No. But if you said $baz instead of $bar, then yes.
Ohh sorry, I mis-read your mail as talking about chains of
references: $baz to $bar to $foo to 2. The last step could
also be direct storage. Then my question was if an assignment
is forwarded along this chain or if a ref is somehow manipulating
it's target directly. Consider:
my $one = 1;
my $two := $one;
my $three = \$two; # same as := ? was actually your question, or not?
my $four := three;
my $five = 5;
$four = 4; # $one == 4 now?
$$four := $five;
say $three; # prints 5?
then why are values mutable, do scalars not have three different sigils
and do things automatically convert without the intervention of lists?
Values are immutable in the abstract. That means 3 is always 3. Only
variables
change (reference to) value, hence the name. An object that is not referenced
and objects that just reference each other are garbage collected! For simple
values the reference is optimised into direct storage if possible. These two
things are the implementation of conceptually immutable values.
By introducing a finite
subtype Example of Array where { is shape(0..9) of Bool };
you have 1024 possible immutable values which could be pre-allocated
and then referenced as needed. For less restricted types you get so many
possible values that other implementation strategies are needed :)
Calling a method through a variable conceptually produces a new value
of the object type in question which in turn is implemented by changing
the object in place for practical reasons.

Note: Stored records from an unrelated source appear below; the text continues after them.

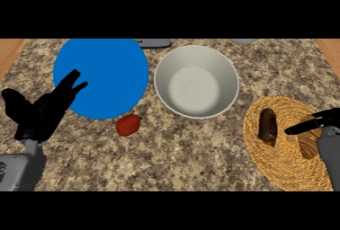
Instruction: Pick the croissant from the placemat and place it in the bowl
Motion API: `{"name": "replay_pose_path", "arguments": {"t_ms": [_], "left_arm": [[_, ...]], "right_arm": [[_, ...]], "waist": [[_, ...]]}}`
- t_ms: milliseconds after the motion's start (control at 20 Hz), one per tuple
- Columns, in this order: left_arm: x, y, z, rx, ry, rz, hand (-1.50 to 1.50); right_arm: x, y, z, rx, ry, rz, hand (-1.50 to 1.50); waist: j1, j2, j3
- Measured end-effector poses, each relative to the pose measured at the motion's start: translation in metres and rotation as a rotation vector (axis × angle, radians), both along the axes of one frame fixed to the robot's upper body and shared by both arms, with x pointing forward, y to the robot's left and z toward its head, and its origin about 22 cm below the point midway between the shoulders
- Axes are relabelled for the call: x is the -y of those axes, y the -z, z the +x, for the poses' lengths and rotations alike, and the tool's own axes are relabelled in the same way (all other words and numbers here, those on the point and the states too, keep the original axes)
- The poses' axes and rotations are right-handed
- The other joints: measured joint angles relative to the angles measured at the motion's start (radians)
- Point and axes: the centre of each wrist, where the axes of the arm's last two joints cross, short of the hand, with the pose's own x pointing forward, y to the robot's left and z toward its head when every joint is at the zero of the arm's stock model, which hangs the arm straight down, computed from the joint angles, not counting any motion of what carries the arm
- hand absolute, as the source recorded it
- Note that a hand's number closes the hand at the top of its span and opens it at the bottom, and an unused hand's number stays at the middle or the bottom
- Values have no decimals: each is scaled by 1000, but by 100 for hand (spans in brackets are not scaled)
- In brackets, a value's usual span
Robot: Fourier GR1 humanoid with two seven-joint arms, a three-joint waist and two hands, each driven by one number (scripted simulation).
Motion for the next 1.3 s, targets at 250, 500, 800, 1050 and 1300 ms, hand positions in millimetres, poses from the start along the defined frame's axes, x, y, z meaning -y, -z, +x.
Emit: {"name": "replay_pose_path", "arguments": {"t_ms": [250,500,800,1050,1300], "left_arm": [[-2,4,0,-5,0,-6,0],[5,3,-3,3,-2,-2,0],[-6,10,-6,-17,-35,3,0],[-14,12,-11,-24,-52,2,0],[-15,14,-13,-21,-52,-4,0]], "right_arm": [[-1,0,3,10,-15,-25,150],[0,-3,5,28,-32,-49,150],[-80,11,-27,60,-319,-51,150],[-140,3,-81,121,-531,-61,150],[-174,-37,-143,214,-643,-97,150]], "waist": [[0,1,1],[1,2,4],[-33,-15,-4],[-53,-21,-2],[-49,-15,2]]}}
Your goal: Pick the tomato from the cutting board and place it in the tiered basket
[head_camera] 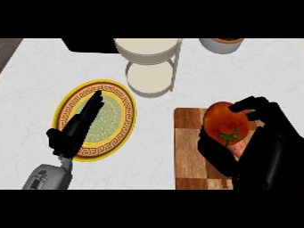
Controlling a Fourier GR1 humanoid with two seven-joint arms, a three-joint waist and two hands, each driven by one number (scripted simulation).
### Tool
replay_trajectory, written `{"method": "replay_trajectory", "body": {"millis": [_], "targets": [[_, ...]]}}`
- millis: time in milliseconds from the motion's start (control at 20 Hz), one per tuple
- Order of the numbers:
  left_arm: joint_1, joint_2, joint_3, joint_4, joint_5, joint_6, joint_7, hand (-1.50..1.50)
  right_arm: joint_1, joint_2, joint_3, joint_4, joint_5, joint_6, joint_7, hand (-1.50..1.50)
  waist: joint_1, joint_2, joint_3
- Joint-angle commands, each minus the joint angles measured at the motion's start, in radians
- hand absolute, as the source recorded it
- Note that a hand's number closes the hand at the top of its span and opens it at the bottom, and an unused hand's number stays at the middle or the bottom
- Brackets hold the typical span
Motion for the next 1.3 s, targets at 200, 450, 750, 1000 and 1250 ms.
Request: {"method": "replay_trajectory", "body": {"millis": [200, 450, 750, 1000, 1250], "targets": [[-0.042, -0.016, -0.023, 0.015, -0.017, -0.007, 0.016, 0.0, -0.344, 0.009, -0.228, 0.221, -0.165, 0.049, 0.244, 1.5, 0.038, 0.007, 0.001], [-0.051, -0.038, -0.043, 0.02, -0.027, -0.005, 0.011, 0.0, -0.545, 0.009, -0.382, 0.454, -0.256, 0.054, 0.208, 1.5, 0.061, 0.012, 0.001], [-0.039, -0.004, -0.02, -0.021, -0.01, -0.025, 0.02, 0.0, -0.744, 0.009, -0.538, 0.776, -0.311, -0.05, 0.127, 1.5, 0.074, 0.013, 0.003], [-0.083, -0.013, -0.002, 0.022, 0.01, -0.045, 0.026, 0.0, -0.864, 0.009, -0.581, 1.01, -0.346, -0.159, 0.087, 1.5, 0.059, 0.019, 0.003], [-0.075, -0.029, -0.024, 0.019, -0.013, -0.03, 0.027, 0.0, -0.934, 0.009, -0.669, 1.17, -0.408, -0.294, -0.003, 1.5, 0.066, 0.024, 0.003]]}}
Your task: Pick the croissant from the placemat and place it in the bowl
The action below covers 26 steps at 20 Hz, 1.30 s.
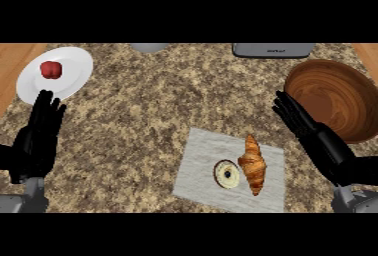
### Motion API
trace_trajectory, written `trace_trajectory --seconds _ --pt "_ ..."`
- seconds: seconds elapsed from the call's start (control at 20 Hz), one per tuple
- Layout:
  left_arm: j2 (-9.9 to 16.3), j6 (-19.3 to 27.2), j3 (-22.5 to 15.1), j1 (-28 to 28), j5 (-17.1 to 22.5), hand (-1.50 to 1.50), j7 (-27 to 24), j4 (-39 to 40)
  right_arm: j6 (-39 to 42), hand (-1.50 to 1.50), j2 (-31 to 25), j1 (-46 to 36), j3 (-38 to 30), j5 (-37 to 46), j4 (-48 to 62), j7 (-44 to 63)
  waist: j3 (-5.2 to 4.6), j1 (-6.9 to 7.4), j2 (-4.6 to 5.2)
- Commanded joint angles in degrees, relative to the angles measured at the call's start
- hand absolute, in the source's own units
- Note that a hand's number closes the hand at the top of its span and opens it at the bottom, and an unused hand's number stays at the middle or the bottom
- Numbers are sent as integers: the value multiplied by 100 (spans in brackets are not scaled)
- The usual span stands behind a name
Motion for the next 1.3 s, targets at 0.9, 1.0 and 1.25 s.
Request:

If =:= tests variable sameness, then it should do that literally in
order to both be useful and look like :=. For reference equality you can
still use \FOO == \BAR (I assume).
In my view of the world =:= checks for identity of values. Equality could
hold for non-identical objects. E.g. a complex number object with imaginary
part 0 could be considered equal to a real number with the value of the
real part of the complex number:
my Complex $complex = (3.2, 0);
my Num $real = 3.2;
$complex =:= $real # false
$complex == $real # true
The above would of course be implemented by installing apropriate multis
for infix:== from the Complex class. Overloading =:= OTOH will be hardly
necessary nor usefull.
--
TSa (Thomas Sandlaß)
Re: identity tests and comparing two references
Larry Wall wrote: On Fri, Apr 01, 2005 at 08:39:52AM -0700, Luke Palmer wrote: : I'm pretty sure that =:= does what you want. If you have two scalar : references, you might have to spell it like this: : : $$x =:= $$y Unnecessary, I think. I want $x =:= @y to tell me whether the reference in $x is to the same array as @y. $x = 42; $a = \$x but false; $b = \$y but blue; $a =:= $b ??? If it's true, then the =:= operator is pretty useless -- two things that are =:= to each-other can have very different semantics. If it's not, then there needs to be some other way to tell. $$a =:= $$b feels sane to me. So does $a == $b. I generally don't like it when things half-smudge important differences. Either there should be no difference between a reference and a referent, or there should be. We shouldn't try to hide important truths. (This is why I don't like CGI.pm's HTML generation, for example -- it makes you feel like you don't need to know HTML, when you do.) -=- James Mastros
Re: identity tests and comparing two references
James Mastros wrote: $x = 42; $a = \$x but false; $b = \$y but blue; Assuming you meant \$x in the last row we are dealing with three values: 42 but true 42 but false 42 but blue Which are not identical but equal. The first value is not necessarily implemented that way because the boolean value can be calculated on demand. And $a and $b none the less manage to change the value in $x when new values are assigned to them, and these can be retrieved via $x. If you meant true not blue in the last line than $b =:= $x. $a =:= $b ??? If it's true, then the =:= operator is pretty useless -- two things that are =:= to each-other can have very different semantics. If it's not, then there needs to be some other way to tell. $$a =:= $$b feels sane to me. So does $a == $b. I think =:= shall supersede the $ chains in front of refs by always dereferencing through to value level and accumulating traits while doing so. Usually you don't even know how many levels of indirection there are. I generally don't like it when things half-smudge important differences. Me neither. -- TSa (Thomas Sandlaß)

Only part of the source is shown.